The booster is designed to amplify the brake operating force applied by the driver. Conventional boosters are of a purely mechanical construction to amplify the force applied by the driver to the brake for a brake pressure common to two brake pressure lines. Recently, it has been proposed to utilize electronic control technology for this booster to control directly the braking force itself (and thus the resultant deceleration) from the brake operating force by the driver, not simply to amplify the brake pressure proportionately according to the brake operating force.
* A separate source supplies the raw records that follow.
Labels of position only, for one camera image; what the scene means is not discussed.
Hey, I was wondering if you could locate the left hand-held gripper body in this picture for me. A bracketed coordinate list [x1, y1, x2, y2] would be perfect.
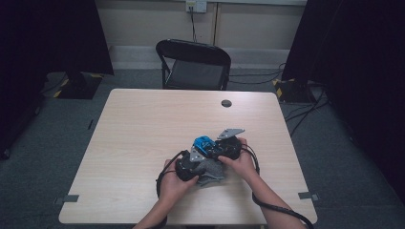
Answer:
[175, 146, 208, 182]

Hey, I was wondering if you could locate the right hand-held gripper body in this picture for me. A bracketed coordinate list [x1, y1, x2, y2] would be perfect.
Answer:
[212, 128, 246, 161]

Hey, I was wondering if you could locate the gray terry cloth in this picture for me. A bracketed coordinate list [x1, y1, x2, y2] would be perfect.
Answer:
[195, 157, 227, 187]

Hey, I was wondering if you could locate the blue toy car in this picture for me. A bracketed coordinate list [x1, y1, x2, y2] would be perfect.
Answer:
[193, 135, 221, 159]

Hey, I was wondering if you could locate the person's right hand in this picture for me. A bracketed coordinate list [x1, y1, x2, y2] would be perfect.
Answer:
[218, 136, 259, 183]

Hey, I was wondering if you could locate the person's left hand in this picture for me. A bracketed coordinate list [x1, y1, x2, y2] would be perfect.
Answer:
[159, 158, 200, 204]

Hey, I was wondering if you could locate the black folding chair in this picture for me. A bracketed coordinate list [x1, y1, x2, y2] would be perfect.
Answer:
[155, 38, 232, 92]

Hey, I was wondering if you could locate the black stand base striped tape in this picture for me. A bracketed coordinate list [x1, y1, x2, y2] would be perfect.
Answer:
[53, 72, 104, 100]
[272, 77, 317, 104]

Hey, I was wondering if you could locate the gray tape strip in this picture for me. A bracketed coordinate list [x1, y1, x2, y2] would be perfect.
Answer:
[53, 194, 80, 205]
[298, 191, 319, 201]

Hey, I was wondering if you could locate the black curtain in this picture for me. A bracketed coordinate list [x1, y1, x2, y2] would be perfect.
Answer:
[281, 0, 405, 204]
[0, 0, 115, 160]

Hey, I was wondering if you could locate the left hand-held gripper cable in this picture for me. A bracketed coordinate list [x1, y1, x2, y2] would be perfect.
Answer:
[155, 150, 187, 229]

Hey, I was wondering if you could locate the hand-held gripper cable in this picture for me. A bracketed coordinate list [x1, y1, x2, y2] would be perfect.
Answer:
[240, 143, 316, 229]
[155, 150, 187, 229]

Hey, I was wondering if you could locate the black floor cable bundle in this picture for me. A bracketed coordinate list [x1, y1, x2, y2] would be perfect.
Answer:
[284, 85, 330, 138]

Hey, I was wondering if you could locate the right hand-held gripper cable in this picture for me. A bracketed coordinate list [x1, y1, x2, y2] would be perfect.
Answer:
[240, 143, 316, 229]

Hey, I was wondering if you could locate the beige wall conduit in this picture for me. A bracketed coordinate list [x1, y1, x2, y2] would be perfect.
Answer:
[212, 2, 222, 46]

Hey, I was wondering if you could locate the black power cable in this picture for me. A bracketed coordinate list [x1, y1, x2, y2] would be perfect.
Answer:
[189, 6, 197, 43]

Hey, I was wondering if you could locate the white wall socket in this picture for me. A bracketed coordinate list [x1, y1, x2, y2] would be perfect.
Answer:
[185, 0, 208, 13]
Further, it is known as "ideal distribution of brake force" to distribute the brake force to the front and rear wheels so as to minimize the occurrence of the wheel locking. In order to achieve the ideal brake force distribution approximately, it has been proposed to interpose a brake pressure control valve or an proportional valve. For this purpose, various types of control valves are proposed. Also, various load-responsive types have been devised because the ideal brake force distribution depends on the loading conditions.
In case of 4-wheel vehicles, if the rear wheels locked before the front ones did, the vehicle could lose directional stability. This is dangerous. Therefore, distribution of brake force is usually set to be somewhat more front-effective than the ideal distribution. This puts more burden on the front wheel brakes. So the friction members for the front brakes have to be larger in size than those for the rear brakes. Particularly if disk brakes are used for the front wheels and drum brakes are used for the rear wheels, what is called a metering valve ( a kind of brake pressure control valve) is sometimes used to retard the pressure increase for the front brakes, thereby equalizing the degree of wear of friction members of front and rear wheels.
In conventional brake pressure control systems, a pressure adjusting unit for antilocking control, a booster controller and a control valve for distribution of brake force are provided separately. This makes the construction of the brake pressure control system complicated.
An object of the present invention is to provide a brake pressure control system which has a brake pressure controller adapted for antilocking control, for booster control, and for distribution of the brake force.